Думаю, не так уж и странно, что мне было легче вернуться мыслью в те времена, когда я был мальчишкой, и что я испытывал известные трудности, когда пытался нащупать мыслью себя — взрослого парня.
Странно было, считал я, что мне никак не удавалось собрать в памяти, для контраста к этому зверски сырому холоду, хоть какие-то летние сцены, извлечь из глубин памяти радостные минуты на пляже и в море или по крайней мере песок в Пулавах и щебенку на путях, облитую лучами июньского солнца. Силой своих мечтаний я вызывал в памяти лишь зимние истории, зимние мгновения на звенящем морозе, и я мерз в них не меньше, чем мерз в камере без защитной одежды, и только в конце, — в этом-то и была разница, это и оправдывало экскурсии в некогда реальную жизнь и соблазняло на эти экскурсии, — в конце всех этих историй я прямо-таки задыхался от жары. Возможно, подобным образом я пытался умолить мое ледяное настоящее последовать указанному примеру; быть может, я надеялся, что меня опять поведут в отогревающую баню, после чего пошлют не мокрую капусту топтать, а теплое тесто — но ничего подобного со мной больше не случилось.
Не раз читал я, читая о других тюрьмах и тамошних порядках, что во всех заведениях подобного рода запрещается пользоваться нарами днем, и всякий раз, натыкаясь на подобное сообщение, я задаюсь вопросом, почему же мне этого не запрещали. Я обязан был встать, когда открывалась дверь, и стоять под окном, сохраняя какое-то подобие выправки, — это с самого начала весьма наглядно объяснил мне пан Шибко с помощью связки ключей, но этим и ограничивались тюремные правила, касавшиеся меня. Во всяком случае, пока я был один в камере. Позже все переменилось, и мне стало куда труднее уноситься мыслью из тюрьмы.
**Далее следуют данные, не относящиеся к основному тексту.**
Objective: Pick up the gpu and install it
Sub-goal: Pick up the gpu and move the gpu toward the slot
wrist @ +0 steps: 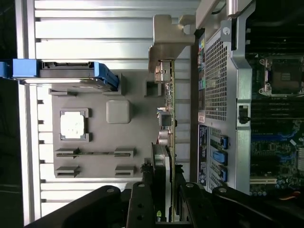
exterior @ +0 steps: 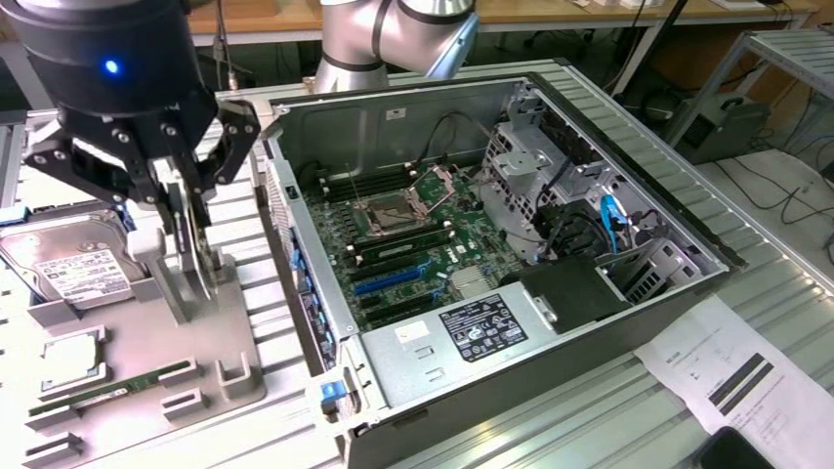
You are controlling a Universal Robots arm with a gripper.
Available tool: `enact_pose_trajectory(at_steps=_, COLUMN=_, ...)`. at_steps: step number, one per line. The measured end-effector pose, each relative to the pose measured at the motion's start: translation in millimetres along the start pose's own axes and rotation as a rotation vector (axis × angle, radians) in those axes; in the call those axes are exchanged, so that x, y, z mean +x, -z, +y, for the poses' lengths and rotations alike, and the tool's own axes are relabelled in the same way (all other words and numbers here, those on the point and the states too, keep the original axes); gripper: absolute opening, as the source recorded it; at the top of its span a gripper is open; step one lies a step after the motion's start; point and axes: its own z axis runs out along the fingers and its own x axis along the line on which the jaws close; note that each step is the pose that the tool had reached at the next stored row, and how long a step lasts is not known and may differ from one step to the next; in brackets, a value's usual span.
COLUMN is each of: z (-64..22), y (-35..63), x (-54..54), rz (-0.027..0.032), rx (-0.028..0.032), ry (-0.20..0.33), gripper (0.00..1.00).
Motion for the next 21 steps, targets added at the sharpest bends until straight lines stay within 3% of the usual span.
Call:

В камере, которую я ни с кем не делил, я свободно это проделывал, и тогда даже, когда весьма осмотрительно шагал по камере, шесть шагов туда, шесть шагов обратно, шесть расчетливых шагов, и берег я себя так, как, пожалуй, в жизни больше не берег себя с тех пор.
Сказанное точно повторяет все, что известно нам по книгам и фильмам, и, хотя бы ради того, чтобы оторваться от этой темы, я лучше расскажу о курином корме, о том, как холодно было, когда я его получал, и как тепло было там, где я его получал, и как делалось тепло в моей камере, когда я об этом вспоминал.
Это случилось в ту первую зиму, когда повсюду царили особые строгости. Война была еще в новинку, и ко всему с ней связанному мы относились с чрезвычайной дотошностью. Пожалуй, этот период можно назвать самой теоретической фазой войны: стреляли исключительно в воду да раз-другой в самолеты, но разглагольствовали, ученья проводили и экономили вовсю. Это был период, когда все мы получили противогазы, и рыли в садах щели, и еще поглядывали на аэростаты заграждения над Брунсбюттельским шлюзом. Именно тогда отец однажды сказал: наконец, мол, выгодно ходить в бедняках, и что-то еще говорил о справедливости. Я понимаю, что́ он хотел сказать, но со справедливостью это ничего общего наверняка не имело — позднее я охотно обсудил бы с ним этот вопрос, но он не вернулся.
А хотел он сказать, что из-за нехватки многих товаров мы не так уж страдали; а не страдали мы оттого, что и прежде их не покупали. Мы и раньше не пили настоящего кофе, и когда стали получать кофе по карточкам, то отец относил его своему директору, тот брал, да еще кое-что сверх положенного доплачивал. И масло, что мы получали, он тоже у нас покупал; а мы и раньше всегда пользовались маргарином.